101-Pandas

101 - Pandas

Table of Content

Pandas Basics

Concepts and Definitions

DataFrame

A DataFrame is a two-dimensional, size-mutable, and potentially heterogeneous tabular data structure.

Key features of a DataFrame:

Feature

Description

Tabular Data Structure

It represents data in a table format with rows and columns, much like a spreadsheet or SQL table.

Two-Dimensional

Data is arranged in rows and columns. Each row typically represents an observation or an individual data point, while each column represents a different variable or feature.

Size-Mutable

The DataFrame object’s size can be modified after creation, meaning rows and columns can be added, removed, or modified.

Heterogeneous Data Types

Unlike arrays or lists in Python, a DataFrame can contain different data types (e.g., integers, floats, strings, etc.) within the same DataFrame.

Labels and Indexing

Each row and column in a DataFrame has a label or index associated with it, allowing for easy data retrieval, manipulation, and alignment.

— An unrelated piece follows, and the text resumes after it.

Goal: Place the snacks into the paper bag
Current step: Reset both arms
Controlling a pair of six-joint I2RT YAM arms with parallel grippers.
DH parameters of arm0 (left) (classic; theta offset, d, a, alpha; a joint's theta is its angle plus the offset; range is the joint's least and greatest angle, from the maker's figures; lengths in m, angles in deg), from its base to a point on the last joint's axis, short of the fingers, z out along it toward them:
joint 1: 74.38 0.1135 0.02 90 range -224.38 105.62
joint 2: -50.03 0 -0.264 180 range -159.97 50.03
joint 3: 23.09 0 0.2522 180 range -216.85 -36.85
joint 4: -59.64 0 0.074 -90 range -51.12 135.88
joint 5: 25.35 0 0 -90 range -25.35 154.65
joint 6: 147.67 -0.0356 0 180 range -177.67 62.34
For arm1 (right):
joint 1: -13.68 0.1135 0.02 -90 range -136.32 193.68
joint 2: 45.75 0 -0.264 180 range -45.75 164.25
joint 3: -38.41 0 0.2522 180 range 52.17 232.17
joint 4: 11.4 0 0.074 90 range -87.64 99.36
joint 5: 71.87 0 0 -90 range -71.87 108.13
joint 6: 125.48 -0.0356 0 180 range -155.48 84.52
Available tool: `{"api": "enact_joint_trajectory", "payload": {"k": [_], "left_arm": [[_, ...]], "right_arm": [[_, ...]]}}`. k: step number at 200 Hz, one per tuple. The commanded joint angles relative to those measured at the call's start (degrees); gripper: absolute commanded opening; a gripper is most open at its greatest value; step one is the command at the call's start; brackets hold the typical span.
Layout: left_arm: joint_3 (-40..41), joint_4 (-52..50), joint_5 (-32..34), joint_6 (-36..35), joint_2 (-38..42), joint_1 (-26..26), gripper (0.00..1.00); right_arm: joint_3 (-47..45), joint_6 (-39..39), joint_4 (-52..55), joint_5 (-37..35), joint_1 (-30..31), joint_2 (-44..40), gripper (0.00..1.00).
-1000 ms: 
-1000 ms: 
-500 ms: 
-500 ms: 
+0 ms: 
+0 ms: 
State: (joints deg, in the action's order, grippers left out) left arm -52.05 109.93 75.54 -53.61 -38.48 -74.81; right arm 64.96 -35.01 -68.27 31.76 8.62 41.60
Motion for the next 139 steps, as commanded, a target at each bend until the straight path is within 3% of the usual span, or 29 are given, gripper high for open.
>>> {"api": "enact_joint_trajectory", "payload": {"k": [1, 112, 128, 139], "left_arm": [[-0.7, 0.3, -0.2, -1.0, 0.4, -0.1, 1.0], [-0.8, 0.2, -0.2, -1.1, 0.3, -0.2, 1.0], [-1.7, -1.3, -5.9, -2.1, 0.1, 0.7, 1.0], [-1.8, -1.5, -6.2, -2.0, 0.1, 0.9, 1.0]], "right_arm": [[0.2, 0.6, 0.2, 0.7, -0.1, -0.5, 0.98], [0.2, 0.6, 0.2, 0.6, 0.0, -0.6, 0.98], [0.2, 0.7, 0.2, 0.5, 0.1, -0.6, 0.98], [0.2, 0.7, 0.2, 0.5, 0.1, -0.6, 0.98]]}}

The pandas DataFrame is a fundamental data structure used extensively for data cleaning, data analysis, manipulation, transformation, and computation in various fields, including data science, machine learning, finance, and more.

Creating a DataFrame usually involves importing the pandas library and constructing it from various data sources, such as lists, dictionaries, NumPy arrays, or reading data from CSV files, databases, Excel files, etc. Pandas provides a wide range of functionalities to handle, analyze, and process data stored in DataFrames efficiently.

Setting Display Options

When exploring the dataframe, it will be displayed like a table with rows and columns. By default pandas displays a default number of rows=15 and columns=15, so some times our data are much bigger, so the inbetween rows and columns will be trimmed from the display.

In case you need to fully visualize a specific number of rows and columns, we can do that by setting the options for that!:

# we can set numbers for how many rows and columns will be displayed
pd.set_option('display.min_rows', 10) #default will be 10 
pd.set_option('display.max_columns', 20)

Refer to pandas documents to know more about options and settings

Methods to Create a DataFrame

In pandas there are various methods to create a dataframe depending on the shape of the data you have.

from Lists or Arrays

# Creating a DataFrame from lists
data = {'Column1': [1, 2, 3], 'Column2': ['A', 'B', 'C']}
df = pd.DataFrame(data)

# Output:
#   Column1	Column2
# 0	1	A
# 1	2	B
# 2	3	C

from List of Dictionaries

# Creating a DataFrame from a list of dictionaries
data = [{'Column1': 1, 'Column2': 'A'},
        {'Column1': 2, 'Column2': 'B'},
        {'Column1': 3, 'Column2': 'C'}]
df = pd.DataFrame(data)

# Output:
#   Column1	Column2
# 0	1	A
# 1	2	B
# 2	3	C

from a Numpy Array

import numpy as np

# Creating a DataFrame from a NumPy array
data = np.array([[1, 'A'], [2, 'B'], [3, 'C']])
df = pd.DataFrame(data, columns=['Column1', 'Column2'])

# Output:
#   Column1	Column2
# 0	1	A
# 1	2	B
# 2	3	C

from a Series or Dictionary of Series

# Creating a DataFrame from pandas Series
series1 = pd.Series([1, 2, 3])
series2 = pd.Series(['A', 'B', 'C'])
df = pd.DataFrame({'Column1': series1, 'Column2': series2})

# Output:
#   Column1	Column2
# 0	1	A
# 1	2	B
# 2	3	C

from a List of Tuples

# Creating a DataFrame from a list of tuples
data = [(1, 'A'), (2, 'B'), (3, 'C')]
df = pd.DataFrame(data, columns=['Column1', 'Column2'])

# Output:
#   Column1	Column2
# 0	1	A
# 1	2	B
# 2	3	C

Reading a CSV file

As a Data Scientist, most of our works depends on data, these data are mostly stored as a CSV “Comma Seperated Values” files. The data are called a tabular data as they are have a tabular structure represents a data in a table format with raw and columns. In most common practice, we usually call the data in CSV a DataFrame.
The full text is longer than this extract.